WHAT THIS TASK INVOLVES: Every line holding the string "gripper" should be copied from the listing.

# # # #

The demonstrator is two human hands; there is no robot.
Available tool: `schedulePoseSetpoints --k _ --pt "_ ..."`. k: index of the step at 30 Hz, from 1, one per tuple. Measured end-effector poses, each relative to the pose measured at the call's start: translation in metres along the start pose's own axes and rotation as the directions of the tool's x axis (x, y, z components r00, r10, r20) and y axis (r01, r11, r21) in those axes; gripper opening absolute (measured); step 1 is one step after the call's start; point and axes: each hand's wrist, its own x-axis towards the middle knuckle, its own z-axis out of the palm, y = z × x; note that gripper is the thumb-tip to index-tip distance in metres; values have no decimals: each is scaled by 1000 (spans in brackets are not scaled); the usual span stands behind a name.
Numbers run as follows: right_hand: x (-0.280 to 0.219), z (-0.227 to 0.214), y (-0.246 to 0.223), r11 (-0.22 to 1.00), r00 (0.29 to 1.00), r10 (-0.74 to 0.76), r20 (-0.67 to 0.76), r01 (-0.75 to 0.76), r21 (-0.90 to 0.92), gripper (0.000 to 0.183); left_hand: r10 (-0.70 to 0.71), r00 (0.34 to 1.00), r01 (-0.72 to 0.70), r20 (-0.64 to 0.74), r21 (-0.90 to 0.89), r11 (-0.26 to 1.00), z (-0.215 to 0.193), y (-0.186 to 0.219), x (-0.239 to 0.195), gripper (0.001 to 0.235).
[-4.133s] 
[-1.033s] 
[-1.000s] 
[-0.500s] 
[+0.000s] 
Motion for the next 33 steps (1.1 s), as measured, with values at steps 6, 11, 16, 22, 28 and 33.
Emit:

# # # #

ANSWER TO THE EXERCISE:
Available tool: `schedulePoseSetpoints --k _ --pt "_ ..."`. k: index of the step at 30 Hz, from 1, one per tuple. Measured end-effector poses, each relative to the pose measured at the call's start: translation in metres along the start pose's own axes and rotation as the directions of the tool's x axis (x, y, z components r00, r10, r20) and y axis (r01, r11, r21) in those axes; gripper opening absolute (measured); step 1 is one step after the call's start; point and axes: each hand's wrist, its own x-axis towards the middle knuckle, its own z-axis out of the palm, y = z × x; note that gripper is the thumb-tip to index-tip distance in metres; values have no decimals: each is scaled by 1000 (spans in brackets are not scaled); the usual span stands behind a name.
Numbers run as follows: right_hand: x (-0.280 to 0.219), z (-0.227 to 0.214), y (-0.246 to 0.223), r11 (-0.22 to 1.00), r00 (0.29 to 1.00), r10 (-0.74 to 0.76), r20 (-0.67 to 0.76), r01 (-0.75 to 0.76), r21 (-0.90 to 0.92), gripper (0.000 to 0.183); left_hand: r10 (-0.70 to 0.71), r00 (0.34 to 1.00), r01 (-0.72 to 0.70), r20 (-0.64 to 0.74), r21 (-0.90 to 0.89), r11 (-0.26 to 1.00), z (-0.215 to 0.193), y (-0.186 to 0.219), x (-0.239 to 0.195), gripper (0.001 to 0.235).

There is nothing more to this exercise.